» Exercise materials:

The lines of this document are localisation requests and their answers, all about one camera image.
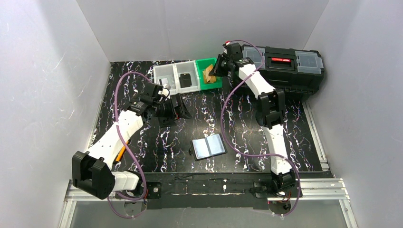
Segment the tan credit card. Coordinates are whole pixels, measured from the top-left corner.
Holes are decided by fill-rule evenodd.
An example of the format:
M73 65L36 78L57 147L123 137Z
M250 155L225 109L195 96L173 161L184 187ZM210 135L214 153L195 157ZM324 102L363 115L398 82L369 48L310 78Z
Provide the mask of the tan credit card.
M202 75L207 75L207 74L210 75L212 70L213 70L213 64L210 64L207 68L205 68L203 70Z

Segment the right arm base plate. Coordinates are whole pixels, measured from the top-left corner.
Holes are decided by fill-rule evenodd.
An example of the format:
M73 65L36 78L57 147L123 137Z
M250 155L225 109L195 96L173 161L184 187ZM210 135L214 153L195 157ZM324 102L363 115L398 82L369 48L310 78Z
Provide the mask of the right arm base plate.
M296 185L278 190L272 181L255 181L249 189L249 193L256 198L279 198L279 200L287 200L297 196L302 197L303 193L298 191L299 188Z

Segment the black card holder wallet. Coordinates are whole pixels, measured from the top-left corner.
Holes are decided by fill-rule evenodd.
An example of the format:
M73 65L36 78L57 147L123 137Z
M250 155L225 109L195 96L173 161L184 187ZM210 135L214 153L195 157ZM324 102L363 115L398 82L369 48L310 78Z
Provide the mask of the black card holder wallet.
M189 154L195 161L228 153L222 134L191 140L190 145Z

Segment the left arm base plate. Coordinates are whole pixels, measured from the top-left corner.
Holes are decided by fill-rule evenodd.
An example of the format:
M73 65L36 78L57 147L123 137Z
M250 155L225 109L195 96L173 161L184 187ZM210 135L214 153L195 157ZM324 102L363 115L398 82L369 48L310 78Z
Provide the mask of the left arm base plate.
M162 184L160 182L147 182L145 199L159 199L162 194ZM134 190L124 190L119 194L116 194L117 199L125 198L139 198L144 191L144 185L141 183Z

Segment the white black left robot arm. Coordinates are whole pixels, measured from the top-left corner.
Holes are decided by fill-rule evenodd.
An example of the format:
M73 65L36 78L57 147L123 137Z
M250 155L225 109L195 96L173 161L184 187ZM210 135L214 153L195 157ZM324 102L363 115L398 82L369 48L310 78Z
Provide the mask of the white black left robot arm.
M144 92L122 108L118 120L95 144L86 152L77 151L73 155L73 186L104 200L112 192L133 191L139 183L144 184L145 176L140 171L113 172L112 167L121 149L153 117L160 127L171 127L181 118L192 118L182 94L172 95L162 85L146 83Z

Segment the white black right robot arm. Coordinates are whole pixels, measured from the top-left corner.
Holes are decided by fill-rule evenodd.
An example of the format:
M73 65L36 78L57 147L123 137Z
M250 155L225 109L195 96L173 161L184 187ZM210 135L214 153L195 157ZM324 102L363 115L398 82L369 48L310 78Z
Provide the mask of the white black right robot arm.
M255 187L256 192L276 194L288 192L296 181L296 169L288 159L284 140L285 93L270 85L260 74L253 61L244 57L239 40L226 41L223 44L224 52L217 57L211 75L225 77L228 74L233 79L240 79L240 83L233 88L224 101L220 114L220 127L224 131L224 113L231 96L242 86L247 85L257 100L256 121L261 126L269 146L268 157L271 159L271 182Z

» Task prompt: Each entry above is to be duplicated exactly, and its pictures omitted.

» Response:
The lines of this document are localisation requests and their answers, all about one camera image.
Segment the tan credit card. Coordinates are whole pixels, measured from the top-left corner.
Holes are decided by fill-rule evenodd.
An example of the format:
M73 65L36 78L57 147L123 137Z
M250 155L225 109L195 96L173 161L184 187ZM210 135L214 153L195 157ZM324 102L363 115L398 82L369 48L310 78Z
Provide the mask of the tan credit card.
M202 75L207 75L207 74L210 75L212 70L213 70L213 64L210 64L207 68L205 68L203 70Z

Segment the right arm base plate. Coordinates are whole pixels, measured from the top-left corner.
Holes are decided by fill-rule evenodd.
An example of the format:
M73 65L36 78L57 147L123 137Z
M250 155L225 109L195 96L173 161L184 187ZM210 135L214 153L195 157ZM324 102L363 115L398 82L369 48L310 78Z
Provide the mask of the right arm base plate.
M296 185L278 190L272 181L255 181L249 189L249 193L256 198L279 198L279 200L287 200L297 196L302 197L303 193L298 191L299 188Z

Segment the black card holder wallet. Coordinates are whole pixels, measured from the top-left corner.
Holes are decided by fill-rule evenodd.
An example of the format:
M73 65L36 78L57 147L123 137Z
M250 155L225 109L195 96L173 161L184 187ZM210 135L214 153L195 157ZM324 102L363 115L398 82L369 48L310 78Z
Provide the mask of the black card holder wallet.
M189 154L195 161L228 153L222 134L191 140L190 145Z

Segment the left arm base plate. Coordinates are whole pixels, measured from the top-left corner.
Holes are decided by fill-rule evenodd.
An example of the format:
M73 65L36 78L57 147L123 137Z
M250 155L225 109L195 96L173 161L184 187ZM210 135L214 153L195 157ZM324 102L363 115L398 82L369 48L310 78Z
Provide the mask of the left arm base plate.
M162 184L160 182L147 182L145 199L159 199L162 194ZM134 190L124 190L119 194L116 194L117 199L125 198L139 198L144 191L144 185L141 183Z

Segment the white black left robot arm. Coordinates are whole pixels, measured from the top-left corner.
Holes are decided by fill-rule evenodd.
An example of the format:
M73 65L36 78L57 147L123 137Z
M250 155L225 109L195 96L173 161L184 187ZM210 135L214 153L195 157ZM324 102L363 115L398 82L369 48L310 78Z
Provide the mask of the white black left robot arm.
M144 92L122 108L118 120L95 144L86 152L77 151L73 155L73 186L104 200L112 192L133 191L139 183L144 184L145 176L140 171L113 172L112 167L121 149L153 117L160 127L171 127L181 118L192 118L182 94L172 95L162 85L146 83Z

Segment the white black right robot arm. Coordinates are whole pixels, measured from the top-left corner.
Holes are decided by fill-rule evenodd.
An example of the format:
M73 65L36 78L57 147L123 137Z
M250 155L225 109L195 96L173 161L184 187ZM210 135L214 153L195 157ZM324 102L363 115L398 82L369 48L310 78Z
Provide the mask of the white black right robot arm.
M255 187L256 192L276 194L288 192L296 181L296 169L288 159L284 140L285 93L270 85L260 74L253 61L244 57L239 40L226 41L223 44L224 52L217 57L211 75L225 77L228 74L233 79L240 79L240 83L233 88L224 101L220 114L220 127L224 131L224 113L231 96L242 86L247 85L257 100L256 121L261 126L269 146L268 157L271 159L271 182Z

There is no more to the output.